Pourquoi ? Les militaires ont réagi de cette manière à la menace contre leurs intérêts corporatistes que faisait peser la politique de Bush appliquée par Rumsfeld pour mener à bien l’occupation de l’Irak. L’emploi de mercenaires, connus comme des « contractants », à la place des soldats professionnels a été une bonne affaire d’un point de vue économique, atténuant le gigantesque coût de la guerre, mais il a créé un précédent négatif pour les militaires de carrières qui se sont vus à terme en danger d’extinction.

Meyssan explique que les mercenaires perçoivent un salaire nettement supérieur à la solde des troupes régulières, mais au final elles coûtent moins cher au Trésor états-unien. Si un mercenaire est blessé, son contrat est terminé. Si le blessé est un soldat professionnel, il faut s’en occuper, voire lui verser une pension.

Idéale d’un point de vue économique, la politique de privatisation de la guerre a fini par dresser l’establishment gouvernemental contre la caste militaire ; une tension, qui selon Meyssan, a été résolue, comme je l’ai indiqué, en imposant à Bush la nomination de Gates et le démantèlement progressif de cette politique.

L’écrivain français soutient qu’il ne s’agit pas seulement d’un changement de têtes, mais d’un véritable coup d’État qui a déplacé la réalité du pouvoir de la Maison-Blanche vers le groupe de militaires qui entoure Robert Gates, à un moment où l’hégémonie économique, politique et militaire de ce pays sur le reste du monde se trouve menacée par la grave crise dans lequel le capitalisme est entré sans perspective de sortie.

Une plaisanterie latino dit qu’il ne peut y avoir de coup d’État à Washington parce que c’est la seule capitale du continent américain où il n’y a as d’ambassade des États-Unis [pour l’organiser Ndt.]. Même à La Havane, il y a une Section des intérêts états-uniens qui fonctionne.

Cette image m’a fait considérer les conclusions de Thierry Meyssan comme de possibles exagérations.

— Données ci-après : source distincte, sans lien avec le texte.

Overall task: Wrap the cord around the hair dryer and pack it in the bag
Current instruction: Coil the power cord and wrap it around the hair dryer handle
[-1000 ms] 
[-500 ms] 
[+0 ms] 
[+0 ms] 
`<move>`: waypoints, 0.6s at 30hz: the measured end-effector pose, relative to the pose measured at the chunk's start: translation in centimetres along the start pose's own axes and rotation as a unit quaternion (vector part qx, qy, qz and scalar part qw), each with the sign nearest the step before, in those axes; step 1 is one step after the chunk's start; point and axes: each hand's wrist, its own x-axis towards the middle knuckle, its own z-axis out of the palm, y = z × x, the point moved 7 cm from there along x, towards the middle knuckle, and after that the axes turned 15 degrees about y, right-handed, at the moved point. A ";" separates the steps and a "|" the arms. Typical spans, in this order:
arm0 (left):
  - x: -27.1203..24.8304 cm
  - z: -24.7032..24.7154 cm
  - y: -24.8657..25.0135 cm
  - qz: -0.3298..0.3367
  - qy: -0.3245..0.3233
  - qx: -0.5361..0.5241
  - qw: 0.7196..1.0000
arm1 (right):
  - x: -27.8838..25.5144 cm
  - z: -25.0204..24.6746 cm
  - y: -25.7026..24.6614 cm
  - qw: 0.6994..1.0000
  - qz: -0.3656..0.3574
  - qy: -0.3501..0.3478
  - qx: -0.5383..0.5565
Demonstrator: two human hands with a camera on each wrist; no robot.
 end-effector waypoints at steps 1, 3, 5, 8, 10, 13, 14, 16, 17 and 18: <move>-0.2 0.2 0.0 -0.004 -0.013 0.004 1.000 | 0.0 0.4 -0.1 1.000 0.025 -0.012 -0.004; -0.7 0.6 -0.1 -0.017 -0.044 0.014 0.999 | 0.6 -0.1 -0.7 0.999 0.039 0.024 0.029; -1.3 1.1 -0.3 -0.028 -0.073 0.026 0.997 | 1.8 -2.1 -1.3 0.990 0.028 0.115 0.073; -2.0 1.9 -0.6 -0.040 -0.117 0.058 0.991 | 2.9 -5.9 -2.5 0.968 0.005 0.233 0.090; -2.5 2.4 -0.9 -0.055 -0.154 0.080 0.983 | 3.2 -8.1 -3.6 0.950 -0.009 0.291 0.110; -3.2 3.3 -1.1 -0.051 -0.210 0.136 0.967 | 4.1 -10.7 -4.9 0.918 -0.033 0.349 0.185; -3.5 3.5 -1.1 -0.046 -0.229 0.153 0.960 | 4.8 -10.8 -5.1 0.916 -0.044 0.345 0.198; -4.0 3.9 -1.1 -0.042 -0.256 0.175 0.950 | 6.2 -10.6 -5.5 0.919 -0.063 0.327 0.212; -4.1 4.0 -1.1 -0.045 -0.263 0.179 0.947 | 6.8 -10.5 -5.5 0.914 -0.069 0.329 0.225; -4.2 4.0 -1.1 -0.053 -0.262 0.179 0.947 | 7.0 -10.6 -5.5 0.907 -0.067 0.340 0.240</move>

Mais quand Barack Obama, avant son investiture, à peine un mois après avoir gagné l’élection, a annoncé, le 1er décembre 2008 qu’il laisserait Robert gates encore un an à la tête du secrétariat à la Défense, les propos du Français ont cessé de me paraître exagérés.

L’impression que j’avais eu a été complètement dissipée quand j’ai lu, stupéfait, que Robert Gates serait le seul membre du cabinet qui n’assisterait pas à la prestation de serment à Washington.

Pourquoi ? Bush, en accord avec Obama, l’a désigné comme « administrateur », une formule qui en a fait le troisième homme dans la ligne de succession du pouvoir. « Si l’on tue le président Obama et le vice-président Biden, Robert Gates assumera le Pouvoir », ont indiqué les agences de presse comme s’il s’agissait d’un détail anodin, habituel lors d’une passation de pouvoir à Washington.

Je ne sais pas ce que vous en pensez, mais moi, ça me hérisse. Thierry Meyssan aurait-il raison ? Obama est-il un président prisonnier de Robert Gates et de ses généraux ? Ont-ils déjà préparé son cercueil ? Ou devra-t-il leur obéir pour sauver sa peau ? Des exagérations ? Les prochains jours nous fourniront des éclaircissements.